▸ **Your instructions**
From the line with "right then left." to the line with "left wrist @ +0", output every line below exactly, both ends included. Skip the pictures.

┄┄┄┄┄┄

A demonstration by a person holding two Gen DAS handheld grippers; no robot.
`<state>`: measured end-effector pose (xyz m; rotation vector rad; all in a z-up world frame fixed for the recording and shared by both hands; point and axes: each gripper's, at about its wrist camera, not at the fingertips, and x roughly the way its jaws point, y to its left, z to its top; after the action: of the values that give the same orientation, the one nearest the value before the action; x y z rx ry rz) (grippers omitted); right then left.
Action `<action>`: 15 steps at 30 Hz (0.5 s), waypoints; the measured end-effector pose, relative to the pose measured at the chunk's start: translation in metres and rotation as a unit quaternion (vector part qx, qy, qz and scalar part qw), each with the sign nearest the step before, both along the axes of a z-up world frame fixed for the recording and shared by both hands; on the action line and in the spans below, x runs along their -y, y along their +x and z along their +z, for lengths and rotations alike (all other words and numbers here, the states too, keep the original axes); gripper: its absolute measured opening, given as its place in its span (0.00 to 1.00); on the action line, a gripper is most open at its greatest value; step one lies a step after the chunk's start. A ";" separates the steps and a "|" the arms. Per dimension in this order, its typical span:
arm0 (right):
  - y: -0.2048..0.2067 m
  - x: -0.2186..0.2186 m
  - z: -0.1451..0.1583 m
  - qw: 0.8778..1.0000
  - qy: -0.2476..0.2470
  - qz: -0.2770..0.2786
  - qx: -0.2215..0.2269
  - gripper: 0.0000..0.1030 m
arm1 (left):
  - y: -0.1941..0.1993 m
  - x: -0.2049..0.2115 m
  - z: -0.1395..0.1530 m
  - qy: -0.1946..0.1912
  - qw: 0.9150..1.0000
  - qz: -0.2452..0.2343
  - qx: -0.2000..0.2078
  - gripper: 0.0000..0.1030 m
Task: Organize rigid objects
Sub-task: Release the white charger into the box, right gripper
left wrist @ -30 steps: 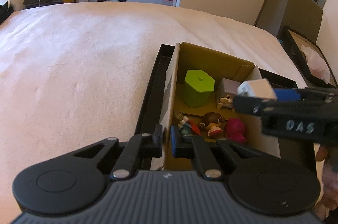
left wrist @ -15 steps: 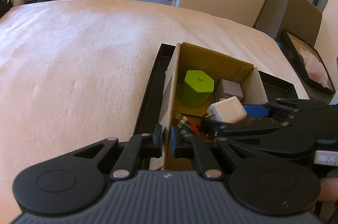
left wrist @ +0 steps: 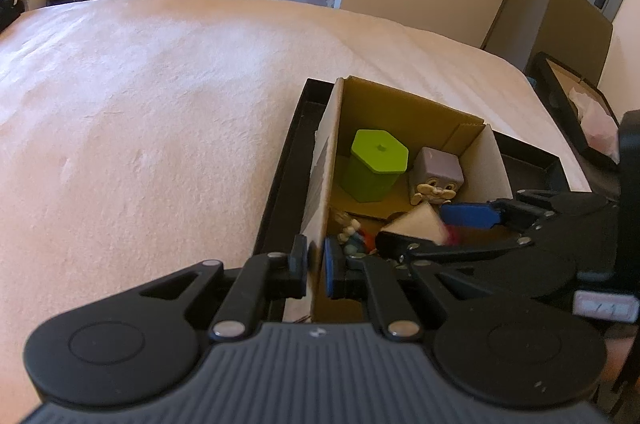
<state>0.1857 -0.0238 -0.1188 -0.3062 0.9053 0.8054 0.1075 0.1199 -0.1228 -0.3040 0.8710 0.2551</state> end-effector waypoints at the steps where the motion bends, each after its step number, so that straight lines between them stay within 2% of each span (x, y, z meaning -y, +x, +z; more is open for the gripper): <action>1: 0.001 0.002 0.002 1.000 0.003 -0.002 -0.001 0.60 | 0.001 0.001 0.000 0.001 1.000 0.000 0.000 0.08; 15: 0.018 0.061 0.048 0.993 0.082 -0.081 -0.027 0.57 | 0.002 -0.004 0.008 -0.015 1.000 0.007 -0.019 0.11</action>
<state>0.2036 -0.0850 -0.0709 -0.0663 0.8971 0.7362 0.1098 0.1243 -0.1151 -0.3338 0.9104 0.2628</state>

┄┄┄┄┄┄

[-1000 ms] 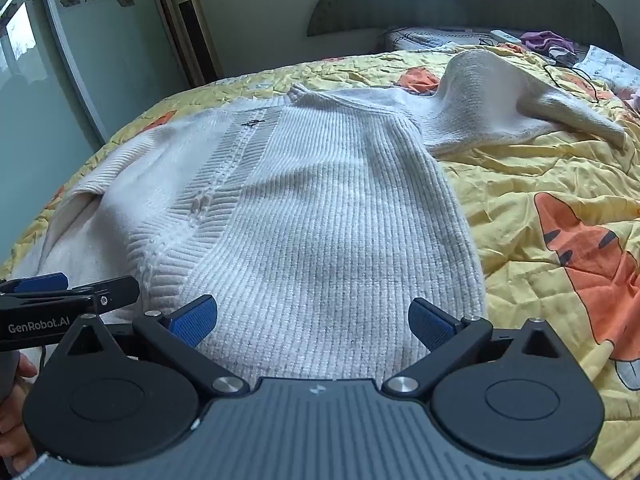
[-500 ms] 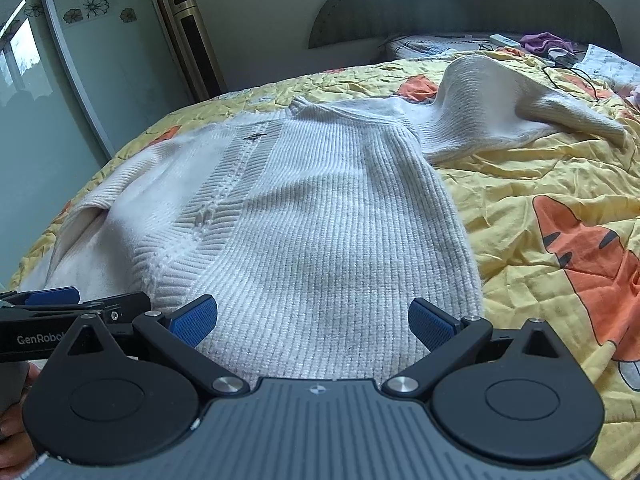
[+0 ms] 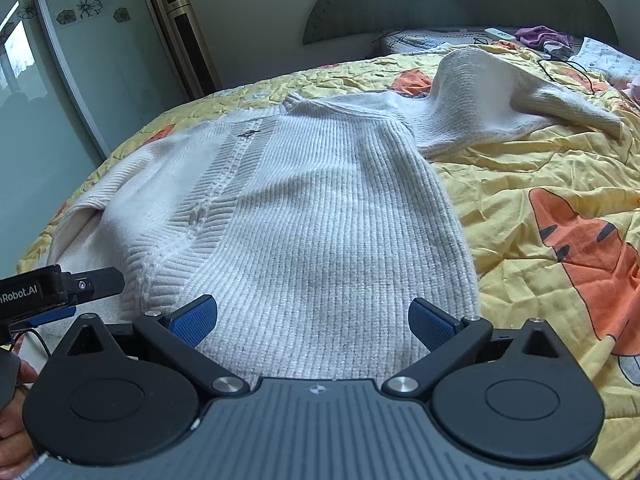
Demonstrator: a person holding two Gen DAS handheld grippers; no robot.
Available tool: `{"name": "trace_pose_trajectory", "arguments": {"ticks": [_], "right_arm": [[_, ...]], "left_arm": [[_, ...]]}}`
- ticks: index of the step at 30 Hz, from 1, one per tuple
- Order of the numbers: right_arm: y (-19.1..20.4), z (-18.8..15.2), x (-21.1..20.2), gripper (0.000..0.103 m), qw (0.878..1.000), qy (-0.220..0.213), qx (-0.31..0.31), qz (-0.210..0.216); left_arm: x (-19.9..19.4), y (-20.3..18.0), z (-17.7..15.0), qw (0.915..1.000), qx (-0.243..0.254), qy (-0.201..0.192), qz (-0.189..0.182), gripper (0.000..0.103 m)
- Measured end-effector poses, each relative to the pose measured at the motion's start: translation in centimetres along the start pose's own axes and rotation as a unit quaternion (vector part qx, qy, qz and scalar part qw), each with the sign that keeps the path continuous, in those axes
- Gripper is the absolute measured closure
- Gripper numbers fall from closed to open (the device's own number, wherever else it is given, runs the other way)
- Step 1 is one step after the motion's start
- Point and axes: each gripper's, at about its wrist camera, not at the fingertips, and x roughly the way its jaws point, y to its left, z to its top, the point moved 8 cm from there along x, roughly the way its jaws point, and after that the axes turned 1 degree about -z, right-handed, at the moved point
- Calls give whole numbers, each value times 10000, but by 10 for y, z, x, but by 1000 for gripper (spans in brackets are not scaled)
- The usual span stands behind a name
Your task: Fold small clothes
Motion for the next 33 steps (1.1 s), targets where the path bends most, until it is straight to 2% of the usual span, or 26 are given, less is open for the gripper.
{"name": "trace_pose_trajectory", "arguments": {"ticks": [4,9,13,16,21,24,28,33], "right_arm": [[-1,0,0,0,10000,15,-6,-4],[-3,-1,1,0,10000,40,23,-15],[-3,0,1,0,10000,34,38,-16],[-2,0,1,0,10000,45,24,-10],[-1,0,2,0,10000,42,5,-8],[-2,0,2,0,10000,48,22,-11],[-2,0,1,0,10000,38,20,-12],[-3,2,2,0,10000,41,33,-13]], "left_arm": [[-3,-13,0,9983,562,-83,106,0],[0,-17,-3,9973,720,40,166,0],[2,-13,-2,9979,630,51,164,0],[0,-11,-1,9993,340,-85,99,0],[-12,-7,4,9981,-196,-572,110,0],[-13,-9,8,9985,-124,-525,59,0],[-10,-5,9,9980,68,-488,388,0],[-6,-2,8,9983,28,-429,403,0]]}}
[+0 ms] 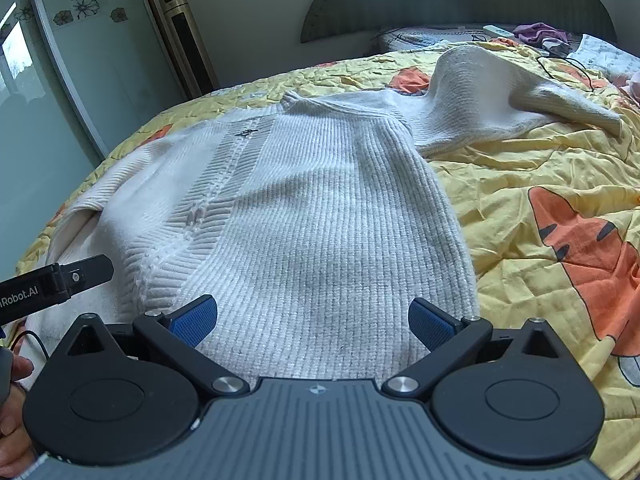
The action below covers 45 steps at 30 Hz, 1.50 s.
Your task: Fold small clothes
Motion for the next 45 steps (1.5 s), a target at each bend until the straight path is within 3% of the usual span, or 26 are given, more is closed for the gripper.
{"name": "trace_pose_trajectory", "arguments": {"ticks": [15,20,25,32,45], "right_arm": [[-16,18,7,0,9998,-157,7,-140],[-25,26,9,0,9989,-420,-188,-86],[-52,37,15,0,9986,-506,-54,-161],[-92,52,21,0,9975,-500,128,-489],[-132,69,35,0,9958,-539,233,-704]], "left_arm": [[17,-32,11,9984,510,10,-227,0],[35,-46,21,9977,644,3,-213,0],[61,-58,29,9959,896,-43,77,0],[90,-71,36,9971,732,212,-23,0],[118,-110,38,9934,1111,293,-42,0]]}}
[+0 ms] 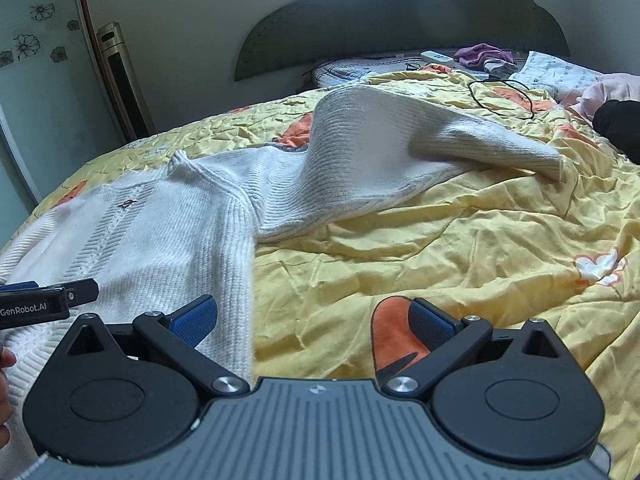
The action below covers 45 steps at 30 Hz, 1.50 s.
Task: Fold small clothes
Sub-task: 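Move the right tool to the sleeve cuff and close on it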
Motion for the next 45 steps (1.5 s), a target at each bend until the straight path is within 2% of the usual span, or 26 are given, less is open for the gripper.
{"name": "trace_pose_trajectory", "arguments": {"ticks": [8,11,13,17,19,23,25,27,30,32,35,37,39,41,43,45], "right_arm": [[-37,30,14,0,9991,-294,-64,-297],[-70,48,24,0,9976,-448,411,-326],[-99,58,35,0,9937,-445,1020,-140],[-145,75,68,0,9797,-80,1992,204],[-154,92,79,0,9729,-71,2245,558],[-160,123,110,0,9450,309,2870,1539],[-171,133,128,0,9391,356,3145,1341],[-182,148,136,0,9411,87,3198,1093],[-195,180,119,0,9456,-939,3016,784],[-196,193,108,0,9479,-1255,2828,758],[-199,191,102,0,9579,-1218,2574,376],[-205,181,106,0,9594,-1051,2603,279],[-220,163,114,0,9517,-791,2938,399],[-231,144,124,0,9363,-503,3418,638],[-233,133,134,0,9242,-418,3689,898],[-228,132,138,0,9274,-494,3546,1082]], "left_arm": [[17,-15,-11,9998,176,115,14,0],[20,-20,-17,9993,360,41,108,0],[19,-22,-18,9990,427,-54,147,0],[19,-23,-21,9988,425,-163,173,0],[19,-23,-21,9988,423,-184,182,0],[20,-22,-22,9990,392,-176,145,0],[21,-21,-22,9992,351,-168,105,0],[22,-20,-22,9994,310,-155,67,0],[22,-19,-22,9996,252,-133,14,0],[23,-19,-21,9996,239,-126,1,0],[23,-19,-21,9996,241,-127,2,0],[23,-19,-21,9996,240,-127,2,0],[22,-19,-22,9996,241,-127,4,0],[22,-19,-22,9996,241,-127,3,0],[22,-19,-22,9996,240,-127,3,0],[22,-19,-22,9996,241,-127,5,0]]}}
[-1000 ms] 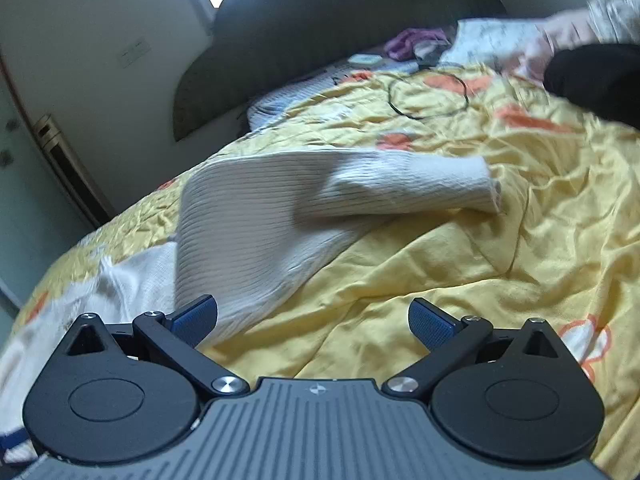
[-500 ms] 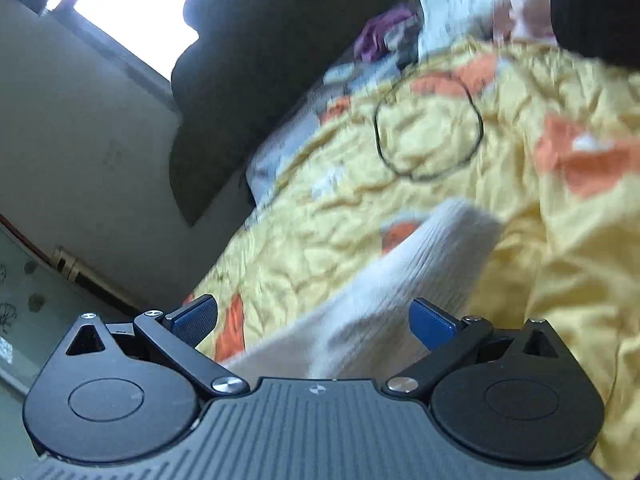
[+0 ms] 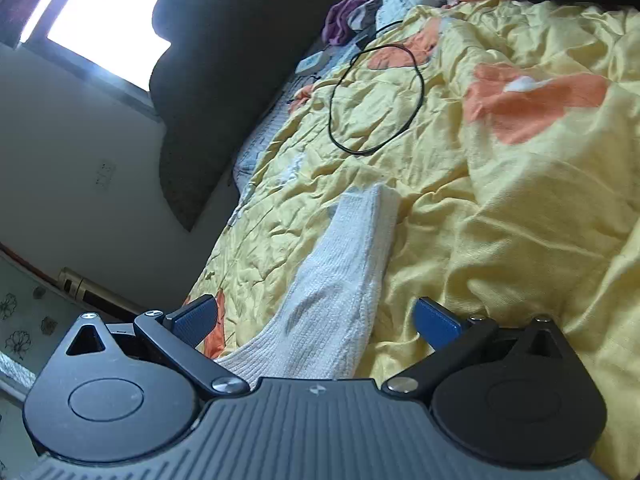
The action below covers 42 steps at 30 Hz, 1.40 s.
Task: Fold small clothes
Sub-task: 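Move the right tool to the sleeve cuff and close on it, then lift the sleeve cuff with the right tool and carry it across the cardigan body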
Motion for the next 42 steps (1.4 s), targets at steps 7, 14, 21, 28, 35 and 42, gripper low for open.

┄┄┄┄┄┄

▸ **Task result**
`<state>`: measured end-effector pose (xyz m; rotation vector rad; all in a z-up world frame fixed for the recording and shared by both hands; point and axes: each gripper's, at about its wrist camera, not at the fingertips, and x roughly the way its jaws point, y to its left, z to its top; after the action: of the values that give the same orientation, the one nearest the value before the action; x y z rx ry rz) (grippers omitted); right then left.
Action `<action>`: 15 steps at 30 Hz (0.5 s), waypoints; the measured end-effector pose, relative to the pose measured at the chunk's start: translation in metres and rotation as a unit quaternion (vector part qx, qy, qz and scalar part qw), each with the sign nearest the step before, both along the axes of a z-up world frame fixed for the recording and shared by both hands; on the action line and in the spans below, x runs along their -y, y along their +x and z along their +z, for lengths and rotations alike (all other words and numbers here, the states too, keep the original axes); gripper: its absolute measured opening, given as its place in its span (0.00 to 1.00); on the action line, a gripper is most open at its greatest value; step one lies a step after the chunk's start. A ";" separates the steps and a "|" the arms. Per dimension in this order, its typical span:
arm0 (right):
  - y: -0.2048..0.2067 m
  - x: -0.2186..0.2186 m
  - z: -0.1451..0.1583 m
  - qw: 0.8778..1.0000
  - qy: -0.2476..0.2470
  - qz: -0.2770..0.2786
  - qx: -0.2215..0.2269
  - gripper: 0.0000..0.1030 m
arm1 (left):
  - y: -0.1941..0.1993 m
  - x: -0.2049..0.2115 m
  - z: -0.1395..0.1530 m
  - qy: -0.1946..0.1912
  - qw: 0.9150..1.0000
  - qz: -0.2452..0.2343
  - qx: -0.2000..0.2078
  - gripper: 0.0000..0.1030 m
Task: Organize rigid objects
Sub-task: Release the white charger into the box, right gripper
left wrist @ -30 steps: 
left wrist @ -15 steps: 
left wrist @ +0 steps: 

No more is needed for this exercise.